IN A CLEAR effort to get the message out there that Ireland is more than prepared for a hard Brexit, the Fine Gael government invited Ireland’s most trusted news source, WWN, behind the scenes at the epicentre of Irish Brexit planning.

Arriving at Leinster House we were guided around by one of the Taoiseach’s 14 dedicated selfie planners, and were impressed by a series of newly built underground tunnels which linked several government departments to one another, built to speed up the level of cooperation and planning now required as the likelihood of a No Deal Brexit increases.

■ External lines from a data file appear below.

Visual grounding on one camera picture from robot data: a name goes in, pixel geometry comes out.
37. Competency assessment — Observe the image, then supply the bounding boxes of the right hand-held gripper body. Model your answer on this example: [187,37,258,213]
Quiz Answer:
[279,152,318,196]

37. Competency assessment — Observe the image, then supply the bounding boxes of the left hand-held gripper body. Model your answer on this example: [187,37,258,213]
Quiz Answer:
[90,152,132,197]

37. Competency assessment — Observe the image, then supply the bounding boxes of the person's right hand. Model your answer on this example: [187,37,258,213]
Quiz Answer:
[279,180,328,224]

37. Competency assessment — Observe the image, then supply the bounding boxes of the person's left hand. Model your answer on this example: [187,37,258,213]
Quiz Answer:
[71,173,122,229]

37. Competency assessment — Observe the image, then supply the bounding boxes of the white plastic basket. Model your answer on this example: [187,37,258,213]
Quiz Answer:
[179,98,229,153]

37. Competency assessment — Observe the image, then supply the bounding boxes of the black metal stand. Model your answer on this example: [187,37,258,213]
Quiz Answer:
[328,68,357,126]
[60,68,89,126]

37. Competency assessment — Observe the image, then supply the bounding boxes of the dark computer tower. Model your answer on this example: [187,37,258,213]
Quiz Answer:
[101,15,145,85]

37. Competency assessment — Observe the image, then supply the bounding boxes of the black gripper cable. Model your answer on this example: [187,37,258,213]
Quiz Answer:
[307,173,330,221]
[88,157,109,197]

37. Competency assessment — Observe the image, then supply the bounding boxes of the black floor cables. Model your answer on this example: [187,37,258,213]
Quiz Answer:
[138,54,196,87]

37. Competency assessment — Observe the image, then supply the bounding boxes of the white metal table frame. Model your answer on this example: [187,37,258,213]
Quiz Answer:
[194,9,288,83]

Critics like to belittle the government and suggest they have no plan and even if they did have one, no plan is great enough to withstand the damage Brexit will do to the Irish economy, but so far so good.

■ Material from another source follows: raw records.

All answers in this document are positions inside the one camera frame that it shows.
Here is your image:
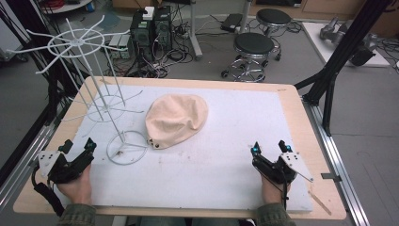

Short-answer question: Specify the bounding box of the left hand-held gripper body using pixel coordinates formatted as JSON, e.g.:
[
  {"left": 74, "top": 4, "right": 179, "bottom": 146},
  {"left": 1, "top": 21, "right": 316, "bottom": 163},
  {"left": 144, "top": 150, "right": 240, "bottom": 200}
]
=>
[{"left": 37, "top": 144, "right": 95, "bottom": 185}]

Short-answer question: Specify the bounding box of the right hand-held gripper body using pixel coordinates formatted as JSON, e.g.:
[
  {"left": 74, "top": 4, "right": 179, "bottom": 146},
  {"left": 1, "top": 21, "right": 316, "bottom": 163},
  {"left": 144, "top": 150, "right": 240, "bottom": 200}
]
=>
[{"left": 251, "top": 152, "right": 314, "bottom": 186}]

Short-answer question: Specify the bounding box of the beige cloth hat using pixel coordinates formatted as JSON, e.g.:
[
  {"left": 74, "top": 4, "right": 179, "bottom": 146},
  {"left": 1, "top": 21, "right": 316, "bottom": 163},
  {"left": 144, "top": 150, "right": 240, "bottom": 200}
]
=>
[{"left": 144, "top": 93, "right": 210, "bottom": 151}]

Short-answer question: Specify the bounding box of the white wire hat rack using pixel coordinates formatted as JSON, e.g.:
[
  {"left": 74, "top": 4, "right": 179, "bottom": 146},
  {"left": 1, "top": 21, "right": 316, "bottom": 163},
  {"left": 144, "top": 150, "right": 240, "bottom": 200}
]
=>
[{"left": 6, "top": 14, "right": 150, "bottom": 167}]

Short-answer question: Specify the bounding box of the person's right hand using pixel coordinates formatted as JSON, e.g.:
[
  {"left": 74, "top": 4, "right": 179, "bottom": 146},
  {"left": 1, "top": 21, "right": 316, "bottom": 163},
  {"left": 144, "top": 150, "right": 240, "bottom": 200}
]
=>
[{"left": 260, "top": 173, "right": 292, "bottom": 205}]

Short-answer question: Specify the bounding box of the person's left hand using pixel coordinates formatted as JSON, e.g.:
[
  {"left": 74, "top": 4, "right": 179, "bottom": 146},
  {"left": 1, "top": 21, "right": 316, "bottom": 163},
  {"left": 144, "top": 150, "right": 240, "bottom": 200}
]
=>
[{"left": 56, "top": 163, "right": 94, "bottom": 206}]

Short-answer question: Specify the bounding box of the white foam mat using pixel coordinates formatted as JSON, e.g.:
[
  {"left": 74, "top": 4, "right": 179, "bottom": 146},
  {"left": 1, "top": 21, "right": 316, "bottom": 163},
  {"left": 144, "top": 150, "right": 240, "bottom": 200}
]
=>
[{"left": 52, "top": 84, "right": 315, "bottom": 214}]

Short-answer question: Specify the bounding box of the thin wooden stick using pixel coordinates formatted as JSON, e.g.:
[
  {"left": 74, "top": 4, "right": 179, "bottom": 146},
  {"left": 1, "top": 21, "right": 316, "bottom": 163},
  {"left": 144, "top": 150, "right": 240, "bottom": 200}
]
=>
[{"left": 308, "top": 189, "right": 333, "bottom": 217}]

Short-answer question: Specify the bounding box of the large black round stool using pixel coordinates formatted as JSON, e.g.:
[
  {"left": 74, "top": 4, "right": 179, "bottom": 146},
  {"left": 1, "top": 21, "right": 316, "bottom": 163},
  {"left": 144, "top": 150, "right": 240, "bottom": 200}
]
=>
[{"left": 220, "top": 31, "right": 279, "bottom": 84}]

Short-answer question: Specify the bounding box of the white board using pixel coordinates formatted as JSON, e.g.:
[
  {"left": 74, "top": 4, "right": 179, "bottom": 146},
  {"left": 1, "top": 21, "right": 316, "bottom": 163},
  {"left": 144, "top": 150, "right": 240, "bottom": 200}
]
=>
[{"left": 301, "top": 21, "right": 391, "bottom": 69}]

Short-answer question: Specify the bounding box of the black computer tower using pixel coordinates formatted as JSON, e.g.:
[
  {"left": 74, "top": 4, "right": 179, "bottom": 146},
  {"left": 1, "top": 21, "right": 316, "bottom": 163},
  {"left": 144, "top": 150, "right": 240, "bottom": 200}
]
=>
[
  {"left": 129, "top": 9, "right": 155, "bottom": 63},
  {"left": 152, "top": 5, "right": 174, "bottom": 54}
]

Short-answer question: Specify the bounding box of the black flat box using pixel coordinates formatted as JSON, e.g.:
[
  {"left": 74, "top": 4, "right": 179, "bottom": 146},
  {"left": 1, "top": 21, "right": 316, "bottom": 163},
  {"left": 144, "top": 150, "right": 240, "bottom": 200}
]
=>
[{"left": 219, "top": 12, "right": 245, "bottom": 33}]

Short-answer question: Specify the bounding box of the small black round stool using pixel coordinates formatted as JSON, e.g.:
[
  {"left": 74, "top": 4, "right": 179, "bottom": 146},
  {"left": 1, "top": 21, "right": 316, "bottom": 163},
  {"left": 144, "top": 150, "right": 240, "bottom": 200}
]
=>
[{"left": 255, "top": 8, "right": 293, "bottom": 36}]

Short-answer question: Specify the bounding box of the grey metal table leg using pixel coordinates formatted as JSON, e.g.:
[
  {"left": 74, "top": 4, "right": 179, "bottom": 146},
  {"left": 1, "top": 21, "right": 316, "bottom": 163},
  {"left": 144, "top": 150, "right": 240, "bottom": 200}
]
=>
[{"left": 187, "top": 0, "right": 204, "bottom": 61}]

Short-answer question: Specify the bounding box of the white box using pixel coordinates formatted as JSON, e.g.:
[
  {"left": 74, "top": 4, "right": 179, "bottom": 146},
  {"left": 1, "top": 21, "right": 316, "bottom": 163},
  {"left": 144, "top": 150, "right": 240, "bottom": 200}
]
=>
[{"left": 142, "top": 6, "right": 156, "bottom": 22}]

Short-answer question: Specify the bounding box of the thin black cable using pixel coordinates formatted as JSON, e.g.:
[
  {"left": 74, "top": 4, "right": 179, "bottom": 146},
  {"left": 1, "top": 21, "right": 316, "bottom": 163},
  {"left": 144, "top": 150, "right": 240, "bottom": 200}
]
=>
[{"left": 281, "top": 170, "right": 290, "bottom": 211}]

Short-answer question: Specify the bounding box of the black strap cable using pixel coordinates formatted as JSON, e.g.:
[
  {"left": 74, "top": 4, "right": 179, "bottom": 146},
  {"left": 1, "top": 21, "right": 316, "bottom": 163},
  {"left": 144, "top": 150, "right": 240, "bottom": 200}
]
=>
[{"left": 30, "top": 165, "right": 66, "bottom": 218}]

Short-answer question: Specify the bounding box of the aluminium rail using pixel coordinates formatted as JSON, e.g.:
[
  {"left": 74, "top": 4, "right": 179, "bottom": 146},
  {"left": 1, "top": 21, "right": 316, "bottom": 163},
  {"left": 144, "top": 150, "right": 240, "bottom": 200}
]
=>
[
  {"left": 301, "top": 99, "right": 373, "bottom": 226},
  {"left": 0, "top": 103, "right": 72, "bottom": 212}
]

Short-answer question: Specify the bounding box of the small metal bracket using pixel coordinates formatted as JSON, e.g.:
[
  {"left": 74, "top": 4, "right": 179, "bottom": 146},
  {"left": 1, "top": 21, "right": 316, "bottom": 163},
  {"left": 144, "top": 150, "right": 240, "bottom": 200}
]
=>
[{"left": 320, "top": 172, "right": 343, "bottom": 184}]

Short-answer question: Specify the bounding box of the black metal frame stand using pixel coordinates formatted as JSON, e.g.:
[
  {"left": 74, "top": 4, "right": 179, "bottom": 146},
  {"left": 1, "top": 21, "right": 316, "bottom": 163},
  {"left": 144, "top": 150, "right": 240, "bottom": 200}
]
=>
[{"left": 294, "top": 0, "right": 394, "bottom": 137}]

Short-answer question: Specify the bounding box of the tangle of floor cables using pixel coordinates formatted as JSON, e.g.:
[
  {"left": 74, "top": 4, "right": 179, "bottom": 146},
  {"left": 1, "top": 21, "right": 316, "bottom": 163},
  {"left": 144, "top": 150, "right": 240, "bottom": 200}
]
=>
[{"left": 107, "top": 3, "right": 196, "bottom": 79}]

“And here’s where we do our panicking,” explained our tour guide as she pointed to a room which seemed to contain heads of various departments in the civil service just screaming and crying.

“Fuck, quick, get the sellotape they’re at it again,” barked the tour guide as she spotted a number of Fianna Fáil, Labour and Sinn Féin TDs trying to peer in the window at the government’s top secret planning. The window was soon covered over by sellotape news headlines of how fucked Irish agriculture will be after Brexit.

The corridors of Irish Brexit planning were awash with activity and we were knocked to the ground by an on rushing group of stressed officials carrying important looking folders. As we collided, their files flew up in the air and in like some Hollywood movie they began frantically gathering completely blank pages into folders marked ‘really, really good ideas’.

Next onto the ‘technological heart’ of Team Ireland’s Brexit, a room filled with people glued to their desks.

“This seems a bit inhumane,” we remarked after noticing they were literally glued to their desks.

“Oh these brain boxes don’t mind, do ya guys?” our guide said in a tone that made it sound more like a threat.

We smiled and played along as our guide insisted ‘all possibilities and eventualities have been accounted for here in the tech centre, Ireland’s in great shape’ but we could see none of the computers were plugged in and those seated at desks were frantically fake typing to fool the media into thinking they were impossibly busy.

The final room on our tour was one dedicated exclusively to advising SMEs how to lay off all employees and wind up operations completely, a vital tool in the fight against the negative impact of Brexit.